KI (N. Crosetto group): Targeting Genome Fragility in Cancer
i. Objective of research: To identify DNA double-strand breaks hotspots in cancer genomes that can be harnessed for anti-cancer therapy.
ii. Current state of the art: DNA double-strand breaks (DSBs) are ubiquitous in cancer cells, where they accumulate as a result of mutations in genes involved in DNA damage response, oncogene-induced DNA replication stress, and deregulated transcriptional processes. DSBs pose a major threat to genome stability, leading to the formation of genomic rearrangements, which in turn can drive tumor progression. Although it is well established that certain genomic regions, known as chromosomal fragile sites, are more prone to break under specific conditions, the genomic landscape of DSBs in different tumor types remains largely uncharted. In relation to this, several fundamental questions need to be answered: What are the factors that dictate the probability of a given genomic locus to break in different tumor types? Are there vulnerable genomic regions where DSBs have a higher probability of triggering cell death? If so, what are the mechanisms that regulate the response to DSBs at distinct genomic locations? Here, we aim to address these questions and identify actionable cancer-specific vulnerable DSB hotspots where the induction of DSBs results in cancer cell death.
iii. Research methodology and approach: In this project, we will 1) identify vulnerable DSB hotspots in well-established cancer cell lines and 2) explore the type of DNA damage response and effects on cell viability of targeted DSB induction inside identified vulnerable hotspots. First, we will apply our recently developed method for high-throughput DSB sequencing, BLISS, aiming to generate high-resolution genome-wide DSB maps in cancer as well as non-cancerous control cell lines selected among those thoroughly characterized in the Encyclopedia of DNA Elements (ENCODE) project. Second, by comparing the obtained DSB maps with genomic rearrangement profiles measured in the corresponding tumor type in The Cancer Genome Atlas (TCGA), we will identify putative vulnerable regions as DSB hotspots where the frequency of genomic rearrangements is unexpectedly low. Lastly, we will use CRISPR technology to induce multiple DSBs inside these putative vulnerable regions as well as in non-fragile control regions, and monitor the resulting DNA damage response and effects on cell viability.

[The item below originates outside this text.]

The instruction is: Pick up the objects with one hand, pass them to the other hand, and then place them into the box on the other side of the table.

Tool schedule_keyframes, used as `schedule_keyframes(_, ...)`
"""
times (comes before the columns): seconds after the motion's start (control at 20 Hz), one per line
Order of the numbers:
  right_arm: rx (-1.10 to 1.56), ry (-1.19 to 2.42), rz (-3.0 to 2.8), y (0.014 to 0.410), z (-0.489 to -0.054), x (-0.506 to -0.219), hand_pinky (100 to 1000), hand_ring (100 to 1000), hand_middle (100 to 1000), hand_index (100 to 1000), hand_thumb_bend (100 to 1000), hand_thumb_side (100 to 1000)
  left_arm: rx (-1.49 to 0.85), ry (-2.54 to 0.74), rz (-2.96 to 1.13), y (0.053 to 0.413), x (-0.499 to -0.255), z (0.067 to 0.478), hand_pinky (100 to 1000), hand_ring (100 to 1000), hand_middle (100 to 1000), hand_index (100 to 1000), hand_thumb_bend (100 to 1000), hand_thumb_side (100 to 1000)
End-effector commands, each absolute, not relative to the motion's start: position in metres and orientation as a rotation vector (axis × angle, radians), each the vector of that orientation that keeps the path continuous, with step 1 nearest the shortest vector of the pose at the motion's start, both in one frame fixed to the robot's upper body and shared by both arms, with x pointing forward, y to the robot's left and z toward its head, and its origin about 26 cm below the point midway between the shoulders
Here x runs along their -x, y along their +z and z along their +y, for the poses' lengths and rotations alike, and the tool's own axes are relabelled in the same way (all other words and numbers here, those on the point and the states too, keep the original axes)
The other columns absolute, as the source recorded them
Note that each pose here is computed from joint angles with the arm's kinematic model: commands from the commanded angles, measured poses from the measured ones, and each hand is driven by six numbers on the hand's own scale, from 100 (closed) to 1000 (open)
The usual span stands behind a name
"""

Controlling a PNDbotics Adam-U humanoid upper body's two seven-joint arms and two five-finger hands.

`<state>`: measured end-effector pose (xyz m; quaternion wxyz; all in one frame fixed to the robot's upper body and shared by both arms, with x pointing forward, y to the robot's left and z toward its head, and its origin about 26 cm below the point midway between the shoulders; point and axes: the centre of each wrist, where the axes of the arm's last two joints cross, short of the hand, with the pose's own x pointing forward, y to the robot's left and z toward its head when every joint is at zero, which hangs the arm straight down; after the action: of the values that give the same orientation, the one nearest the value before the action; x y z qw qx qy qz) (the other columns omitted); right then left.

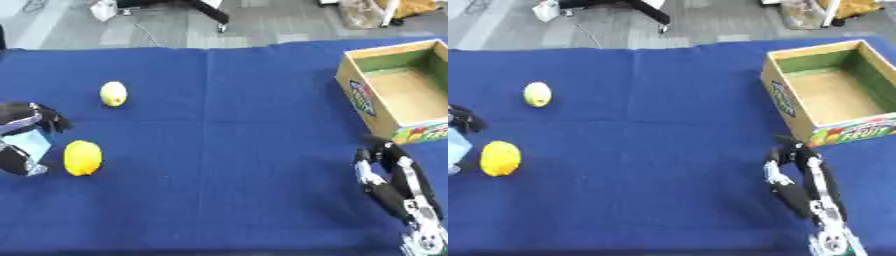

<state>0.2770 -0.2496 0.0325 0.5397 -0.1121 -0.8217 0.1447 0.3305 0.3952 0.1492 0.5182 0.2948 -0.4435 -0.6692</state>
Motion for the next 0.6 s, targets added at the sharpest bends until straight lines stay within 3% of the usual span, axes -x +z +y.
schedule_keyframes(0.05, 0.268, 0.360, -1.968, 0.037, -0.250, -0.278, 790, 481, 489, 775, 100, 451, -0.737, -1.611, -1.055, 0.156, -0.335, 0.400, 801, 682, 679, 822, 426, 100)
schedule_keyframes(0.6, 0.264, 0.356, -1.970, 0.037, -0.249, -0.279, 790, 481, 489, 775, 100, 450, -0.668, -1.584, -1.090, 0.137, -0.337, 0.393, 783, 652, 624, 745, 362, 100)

iv. Originality and innovative aspects of the ESR project: This is an unprecedented effort to systematically characterize the genomic landscape of DSBs in well-established cancer cell lines, and a unique approach to discover novel targets for anti-cancer therapy.
v. Integration of the ESR project to the overall research programme: Our ESR will work with the Branzei and the Legube groups to map the genomic landscape of DSBs induced upon knock-out of key replication factors or NER proteins in cancer and NER-defective cells, respectively and with Genevia on ChIP-seq analysis pipelines.